Transcribe the data exactly, omitting whatever pictures it holds.
--*--
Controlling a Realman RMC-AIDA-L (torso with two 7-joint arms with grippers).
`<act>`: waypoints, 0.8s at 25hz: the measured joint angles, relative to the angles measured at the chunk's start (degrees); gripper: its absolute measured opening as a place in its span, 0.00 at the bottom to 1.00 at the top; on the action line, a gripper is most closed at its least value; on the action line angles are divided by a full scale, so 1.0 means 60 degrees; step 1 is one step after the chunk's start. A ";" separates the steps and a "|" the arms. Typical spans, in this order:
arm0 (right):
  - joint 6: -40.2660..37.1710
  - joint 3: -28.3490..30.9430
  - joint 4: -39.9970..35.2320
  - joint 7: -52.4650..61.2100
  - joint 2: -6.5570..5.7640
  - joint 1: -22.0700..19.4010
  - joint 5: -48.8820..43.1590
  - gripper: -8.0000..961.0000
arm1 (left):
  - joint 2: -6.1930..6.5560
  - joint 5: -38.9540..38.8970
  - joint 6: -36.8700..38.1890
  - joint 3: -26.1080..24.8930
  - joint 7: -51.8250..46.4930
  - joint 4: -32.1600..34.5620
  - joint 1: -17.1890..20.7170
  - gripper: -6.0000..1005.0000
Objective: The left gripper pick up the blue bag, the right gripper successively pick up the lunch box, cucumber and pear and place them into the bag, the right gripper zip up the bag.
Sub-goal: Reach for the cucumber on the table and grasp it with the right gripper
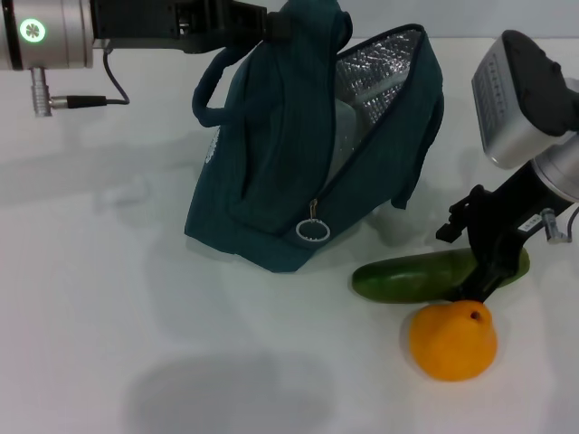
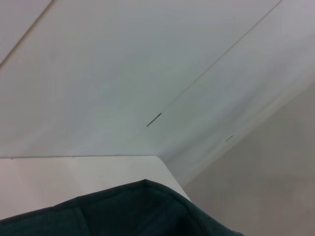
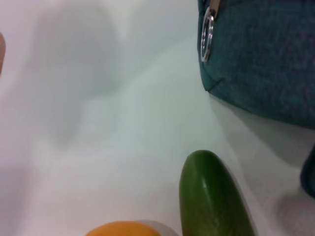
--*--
▸ RESPONSE BOX
Controlling a Realman RMC-AIDA-L (torso with two 7-joint arms with grippers).
`<act>`: waypoints, 0.8s at 25hz: the measured joint angles, relative to the angles measured at the chunk's start (degrees); gripper: its absolute measured opening as a place in its span, 0.00 at the bottom to 1.00 at the top; on the action line, a gripper is most closed at its least value; on the action line angles are divided by a full scale, so 1.0 means 60 degrees; step 1 is one step after the chunk's start. A ";" separates the steps and a "|" the arms. Typical spans, in this order:
arm0 (right):
  - joint 6: -40.2660..37.1710
  - joint 3: -28.3490..30.9430
  - joint 4: -39.9970..35.2320
  - joint 7: -52.4650..61.2100
  - joint 2: -6.5570..5.7640
  - joint 1: -22.0700..19.4010
  - joint 5: -48.8820..43.1590
  - gripper: -8.0000..961.0000
arm1 (left):
  - joint 2: -6.1930..6.5560
  - joint 5: -38.9540..38.8970
  - joint 6: -36.8700..38.1890
  - joint 3: -26.1080..24.8930
  - joint 7: -51.8250..46.4930
  - joint 4: -32.1600..34.5620
  - joint 1: -17.1890..20.7170
  - gripper: -6.0000..1005.0000
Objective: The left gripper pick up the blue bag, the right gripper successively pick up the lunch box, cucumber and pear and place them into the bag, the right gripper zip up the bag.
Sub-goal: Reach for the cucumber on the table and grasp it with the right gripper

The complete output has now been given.